I learned Friday of two major projects that I will be working on across the summer. My first project is to help the microfinance department transition their smaller, preapproved microfinance products to a more accessible mode. I will be working with Maxym and Deema to create a card system, reflective of the local banking system, that clients can access the products from. It has been interesting to learn that the banking system of Ukraine, like so many features of the economy and country's infrastructure, skipped entire generations of technology. Most Ukrainians skipped the paper banking generation and have transitioned directly to a debit/cash card system. Credit is still spotty, however, so rather than moving from a credit card system to incorporate a debit system as the US has, Ukraine is working to incorporate credit into their debit/cash system. For the poor alienated by traditional banks, Hope's move to offering microfinance products on a card system represents more accessible assistance as they strive to move out of poverty. I am excited to be a part of such a project.
The second project is something I am new to, but that I am finding incredibly fulfilling. In December of 2006, Nadiya partnered with Kiva to create client profiles of the local microfinance entrepreneurs. Essentially, this partnership helps to connect lenders with clients, to show the faces and to share the stories of lives being changed. It creates a very real, human link between lender and client. It provides a tangible connection between the two, where lenders can see the fruits of their investment and where clients can share their desires, their hopes, and their future plans. It makes the relationship more real, and I would argue, more effective for both. Requests by clients become more personal, and more of what they truly are on the field. So often, there is a disconnect between individuals in different cultures, different languages, and different lives. By helping to create these profiles, I am an instrument to help bridge that gap. As I am not fluent in Russian, my involvement in this endeavor is for now somewhat limited and dependent upon the unending patience and assistance of Olga. But I am learning that it is something that I want to be a part of throughout my life. It is incredible to hear these stories, and in some cases, to see the impact firsthand. Creating these links has been incredibly effective in expanding microfinance organizations and lending/support bases. For those interested, I strongly encourage you to visit www.kiva.org. Nadiya is listed as a partner in the Ukraine, as is Esparanza. Both are partners of Hope International.

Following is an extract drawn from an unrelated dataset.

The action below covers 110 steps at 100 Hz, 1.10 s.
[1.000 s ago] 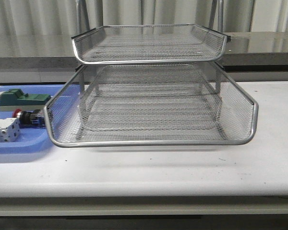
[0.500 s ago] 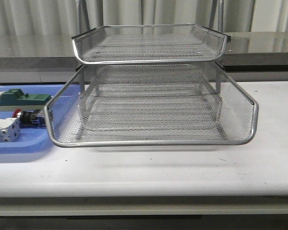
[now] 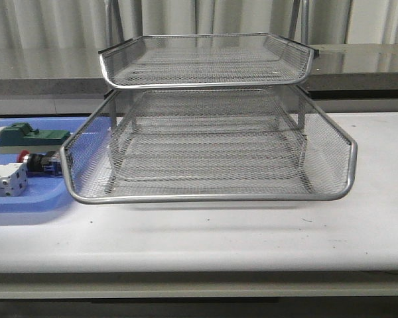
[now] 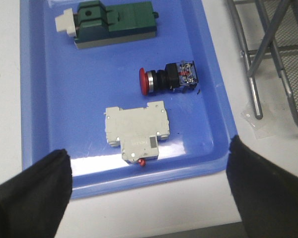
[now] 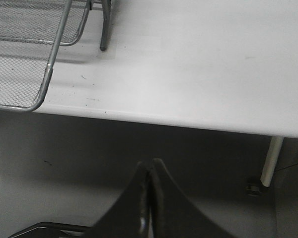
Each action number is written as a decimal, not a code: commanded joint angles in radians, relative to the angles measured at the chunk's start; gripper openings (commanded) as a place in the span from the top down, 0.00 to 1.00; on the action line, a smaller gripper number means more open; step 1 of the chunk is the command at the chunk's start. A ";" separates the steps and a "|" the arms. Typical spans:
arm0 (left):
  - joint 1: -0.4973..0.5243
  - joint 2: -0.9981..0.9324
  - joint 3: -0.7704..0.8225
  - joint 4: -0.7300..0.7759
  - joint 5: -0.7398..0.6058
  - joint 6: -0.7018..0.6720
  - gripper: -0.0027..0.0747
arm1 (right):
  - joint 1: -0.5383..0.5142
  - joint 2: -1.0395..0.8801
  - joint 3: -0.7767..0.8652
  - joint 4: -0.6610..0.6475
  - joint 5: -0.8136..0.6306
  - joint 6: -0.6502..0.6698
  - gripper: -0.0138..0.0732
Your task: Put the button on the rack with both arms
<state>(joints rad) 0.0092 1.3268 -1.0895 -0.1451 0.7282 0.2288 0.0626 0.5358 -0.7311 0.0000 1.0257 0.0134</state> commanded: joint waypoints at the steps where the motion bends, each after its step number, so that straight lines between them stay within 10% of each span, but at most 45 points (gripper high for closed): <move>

As my work here has begun to take root, I continue to search out what God is putting on my heart for the future. I know that I have been given a passion for poverty. And I am finding that that passion is in creating bonds between people in microfinance endeavors and in making such endeavors more accessible, efficient, and beneficial for those in extreme poverty. I am torn, however, as to what that means. Travis and I have been considering PhD programs for some time now, and that certainly remains an option. International work - exactly as I am doing this summer - has been on our hearts even longer. I know now more than ever that a masters in public policy program was the right step to take, but what lies beyond this? Do we step directly into international work, or is the PhD the logical next step? And somewhere in there lies our hopes and plans for a family - for adopting our children. With the many opportunities I'm being given to visit and work in orphanages on the weekends, I know that we have searching to do in this area as well. I often jump ahead to quickly... after all, I still have a year to complete my masters program before the next step begins. But already, we are talking and planning for work and travels next summer with Hope, Nadiya, Kiva, or Esparanza. I knew going into this summer that it would be life changing - such endeavors always are... I just wonder what those changes will mean.